## Directions
From the data, return each line holding the word "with".

## Information shown
▶
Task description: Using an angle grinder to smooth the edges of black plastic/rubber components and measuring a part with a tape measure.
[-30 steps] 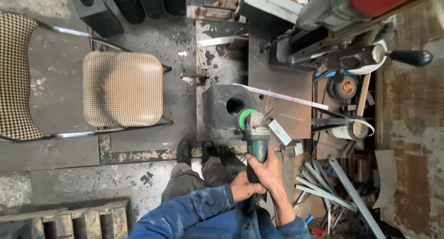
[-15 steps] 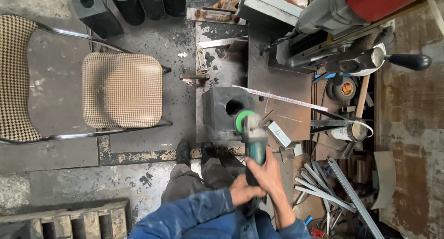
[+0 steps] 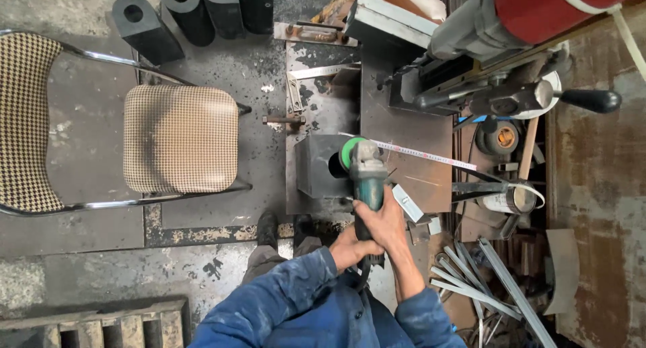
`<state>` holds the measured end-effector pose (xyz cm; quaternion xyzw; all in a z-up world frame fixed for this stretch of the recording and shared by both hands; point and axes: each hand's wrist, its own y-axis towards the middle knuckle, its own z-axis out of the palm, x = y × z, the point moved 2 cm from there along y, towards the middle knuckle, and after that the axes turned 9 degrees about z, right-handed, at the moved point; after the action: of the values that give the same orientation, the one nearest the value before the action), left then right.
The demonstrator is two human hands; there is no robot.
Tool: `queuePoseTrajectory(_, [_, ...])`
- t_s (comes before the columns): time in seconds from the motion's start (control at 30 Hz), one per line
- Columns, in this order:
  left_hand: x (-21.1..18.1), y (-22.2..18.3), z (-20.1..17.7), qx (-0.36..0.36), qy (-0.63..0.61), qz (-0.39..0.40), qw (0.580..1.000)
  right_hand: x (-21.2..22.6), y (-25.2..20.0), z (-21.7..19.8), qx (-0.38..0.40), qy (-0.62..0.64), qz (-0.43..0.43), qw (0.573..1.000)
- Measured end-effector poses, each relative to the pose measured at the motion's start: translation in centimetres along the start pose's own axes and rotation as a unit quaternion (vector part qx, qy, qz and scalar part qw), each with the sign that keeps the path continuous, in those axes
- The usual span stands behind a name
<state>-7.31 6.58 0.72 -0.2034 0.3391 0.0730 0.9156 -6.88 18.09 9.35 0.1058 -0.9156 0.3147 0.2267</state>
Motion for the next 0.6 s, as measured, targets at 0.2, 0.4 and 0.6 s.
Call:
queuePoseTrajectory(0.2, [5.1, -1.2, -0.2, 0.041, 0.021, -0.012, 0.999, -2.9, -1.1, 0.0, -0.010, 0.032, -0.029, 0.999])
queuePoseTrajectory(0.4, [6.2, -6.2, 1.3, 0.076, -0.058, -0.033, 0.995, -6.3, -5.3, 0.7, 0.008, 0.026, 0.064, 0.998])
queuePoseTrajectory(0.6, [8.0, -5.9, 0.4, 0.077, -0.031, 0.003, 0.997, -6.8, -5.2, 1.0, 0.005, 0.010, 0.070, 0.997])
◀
## Response to the exercise
Task description: Using an angle grinder to smooth the edges of black plastic/rubber components and measuring a part with a tape measure.
- Measured end-effector poses, each relative to the pose measured at the motion's start: translation in centimetres along the start pose's own axes and rotation as a unit quaternion (vector part qx, qy, qz and scalar part qw), each with the sign that keeps the path continuous, in those axes

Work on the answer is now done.